# What you have to do
Whenever a line of the entries below holds the string "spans", copy that line and return it.

# Entries supplied
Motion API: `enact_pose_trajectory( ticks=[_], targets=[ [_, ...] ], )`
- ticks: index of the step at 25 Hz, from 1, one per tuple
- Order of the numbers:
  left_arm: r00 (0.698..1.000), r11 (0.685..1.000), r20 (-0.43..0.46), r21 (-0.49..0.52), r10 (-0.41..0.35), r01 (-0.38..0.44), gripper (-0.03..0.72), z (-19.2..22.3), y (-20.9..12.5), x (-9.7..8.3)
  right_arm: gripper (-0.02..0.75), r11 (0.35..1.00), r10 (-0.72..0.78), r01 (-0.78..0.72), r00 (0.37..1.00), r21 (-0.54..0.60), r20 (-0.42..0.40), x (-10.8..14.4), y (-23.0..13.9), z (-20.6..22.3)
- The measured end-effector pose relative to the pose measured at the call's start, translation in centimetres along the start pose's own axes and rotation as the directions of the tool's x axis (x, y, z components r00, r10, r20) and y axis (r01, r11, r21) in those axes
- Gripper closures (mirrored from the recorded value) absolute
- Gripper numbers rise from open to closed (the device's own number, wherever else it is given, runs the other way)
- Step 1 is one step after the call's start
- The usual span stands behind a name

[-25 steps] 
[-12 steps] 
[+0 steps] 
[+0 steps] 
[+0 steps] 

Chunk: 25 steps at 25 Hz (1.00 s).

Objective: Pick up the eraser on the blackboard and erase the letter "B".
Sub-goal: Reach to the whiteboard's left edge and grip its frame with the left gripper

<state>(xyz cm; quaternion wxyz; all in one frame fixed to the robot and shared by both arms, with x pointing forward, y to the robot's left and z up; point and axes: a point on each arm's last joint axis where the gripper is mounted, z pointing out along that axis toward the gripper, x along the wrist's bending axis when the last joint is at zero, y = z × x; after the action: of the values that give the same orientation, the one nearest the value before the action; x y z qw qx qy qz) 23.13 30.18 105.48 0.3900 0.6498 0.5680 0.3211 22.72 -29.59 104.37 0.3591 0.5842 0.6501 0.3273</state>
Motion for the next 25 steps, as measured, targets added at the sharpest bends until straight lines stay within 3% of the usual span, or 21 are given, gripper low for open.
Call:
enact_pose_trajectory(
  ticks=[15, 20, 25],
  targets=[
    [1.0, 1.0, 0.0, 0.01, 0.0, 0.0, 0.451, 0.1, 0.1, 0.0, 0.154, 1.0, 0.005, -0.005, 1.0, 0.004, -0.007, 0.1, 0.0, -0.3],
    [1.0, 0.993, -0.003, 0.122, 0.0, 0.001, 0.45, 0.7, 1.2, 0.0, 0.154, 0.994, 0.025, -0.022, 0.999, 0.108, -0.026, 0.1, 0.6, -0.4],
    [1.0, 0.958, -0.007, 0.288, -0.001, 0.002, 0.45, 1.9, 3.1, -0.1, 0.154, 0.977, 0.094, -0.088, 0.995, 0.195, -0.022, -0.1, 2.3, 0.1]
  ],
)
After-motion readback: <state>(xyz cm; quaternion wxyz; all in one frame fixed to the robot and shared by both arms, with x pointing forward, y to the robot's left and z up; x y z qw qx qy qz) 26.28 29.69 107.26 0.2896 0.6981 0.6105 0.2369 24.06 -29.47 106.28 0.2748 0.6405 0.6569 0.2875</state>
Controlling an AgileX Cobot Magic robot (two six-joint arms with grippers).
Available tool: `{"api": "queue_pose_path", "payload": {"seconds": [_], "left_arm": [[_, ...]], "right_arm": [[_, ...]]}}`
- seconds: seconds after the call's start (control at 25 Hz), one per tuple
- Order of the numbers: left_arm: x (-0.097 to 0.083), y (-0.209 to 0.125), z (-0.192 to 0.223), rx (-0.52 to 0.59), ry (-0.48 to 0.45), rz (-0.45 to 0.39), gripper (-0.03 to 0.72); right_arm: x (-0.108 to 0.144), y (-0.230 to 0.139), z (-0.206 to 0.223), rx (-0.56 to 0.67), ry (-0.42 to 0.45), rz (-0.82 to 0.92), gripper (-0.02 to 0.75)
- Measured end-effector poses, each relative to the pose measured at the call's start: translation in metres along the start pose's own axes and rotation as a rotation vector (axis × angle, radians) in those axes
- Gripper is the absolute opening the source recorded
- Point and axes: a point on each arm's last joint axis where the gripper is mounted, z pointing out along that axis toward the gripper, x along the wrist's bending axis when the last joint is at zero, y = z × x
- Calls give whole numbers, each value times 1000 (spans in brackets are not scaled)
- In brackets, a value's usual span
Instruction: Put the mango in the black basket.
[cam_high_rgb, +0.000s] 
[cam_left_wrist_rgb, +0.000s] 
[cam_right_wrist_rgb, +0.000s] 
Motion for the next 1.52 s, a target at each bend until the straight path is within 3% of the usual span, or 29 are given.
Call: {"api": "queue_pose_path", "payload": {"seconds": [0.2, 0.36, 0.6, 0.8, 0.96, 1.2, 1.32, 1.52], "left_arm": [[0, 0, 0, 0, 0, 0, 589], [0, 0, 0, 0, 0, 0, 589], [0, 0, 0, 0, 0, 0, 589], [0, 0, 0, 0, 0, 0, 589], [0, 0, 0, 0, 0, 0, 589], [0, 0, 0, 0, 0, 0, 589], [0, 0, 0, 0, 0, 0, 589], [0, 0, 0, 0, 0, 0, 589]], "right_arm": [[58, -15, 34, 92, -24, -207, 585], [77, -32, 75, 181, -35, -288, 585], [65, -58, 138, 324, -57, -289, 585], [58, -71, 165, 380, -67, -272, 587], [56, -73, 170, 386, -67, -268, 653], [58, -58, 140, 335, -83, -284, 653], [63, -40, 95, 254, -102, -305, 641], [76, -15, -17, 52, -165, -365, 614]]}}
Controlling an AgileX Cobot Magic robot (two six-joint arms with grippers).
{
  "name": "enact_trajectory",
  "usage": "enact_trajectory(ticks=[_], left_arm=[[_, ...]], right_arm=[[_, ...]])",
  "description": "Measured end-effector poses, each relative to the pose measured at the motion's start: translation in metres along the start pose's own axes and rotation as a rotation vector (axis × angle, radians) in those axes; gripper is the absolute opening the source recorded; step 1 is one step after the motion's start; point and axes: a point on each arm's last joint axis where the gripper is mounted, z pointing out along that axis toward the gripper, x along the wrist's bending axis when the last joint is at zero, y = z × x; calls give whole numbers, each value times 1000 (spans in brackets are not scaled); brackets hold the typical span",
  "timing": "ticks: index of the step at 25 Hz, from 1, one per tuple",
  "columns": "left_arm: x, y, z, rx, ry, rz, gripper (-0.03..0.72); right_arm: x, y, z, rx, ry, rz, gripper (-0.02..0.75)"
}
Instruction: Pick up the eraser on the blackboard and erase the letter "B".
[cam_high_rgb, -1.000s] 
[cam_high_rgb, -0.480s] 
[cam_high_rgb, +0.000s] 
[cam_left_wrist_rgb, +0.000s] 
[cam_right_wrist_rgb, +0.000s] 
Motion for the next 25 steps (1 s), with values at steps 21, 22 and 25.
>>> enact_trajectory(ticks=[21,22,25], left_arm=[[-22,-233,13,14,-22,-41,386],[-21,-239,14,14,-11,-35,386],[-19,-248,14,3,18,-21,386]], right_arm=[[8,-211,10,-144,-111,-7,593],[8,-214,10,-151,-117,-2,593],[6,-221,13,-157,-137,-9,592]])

# Answer for this exercise
- Calls give whole numbers, each value times 1000 (spans in brackets are not scaled)
  "description": "Measured end-effector poses, each relative to the pose measured at the motion's start: translation in metres along the start pose's own axes and rotation as a rotation vector (axis × angle, radians) in those axes; gripper is the absolute opening the source recorded; step 1 is one step after the motion's start; point and axes: a point on each arm's last joint axis where the gripper is mounted, z pointing out along that axis toward the gripper, x along the wrist's bending axis when the last joint is at zero, y = z × x; calls give whole numbers, each value times 1000 (spans in brackets are not scaled); brackets hold the typical span",

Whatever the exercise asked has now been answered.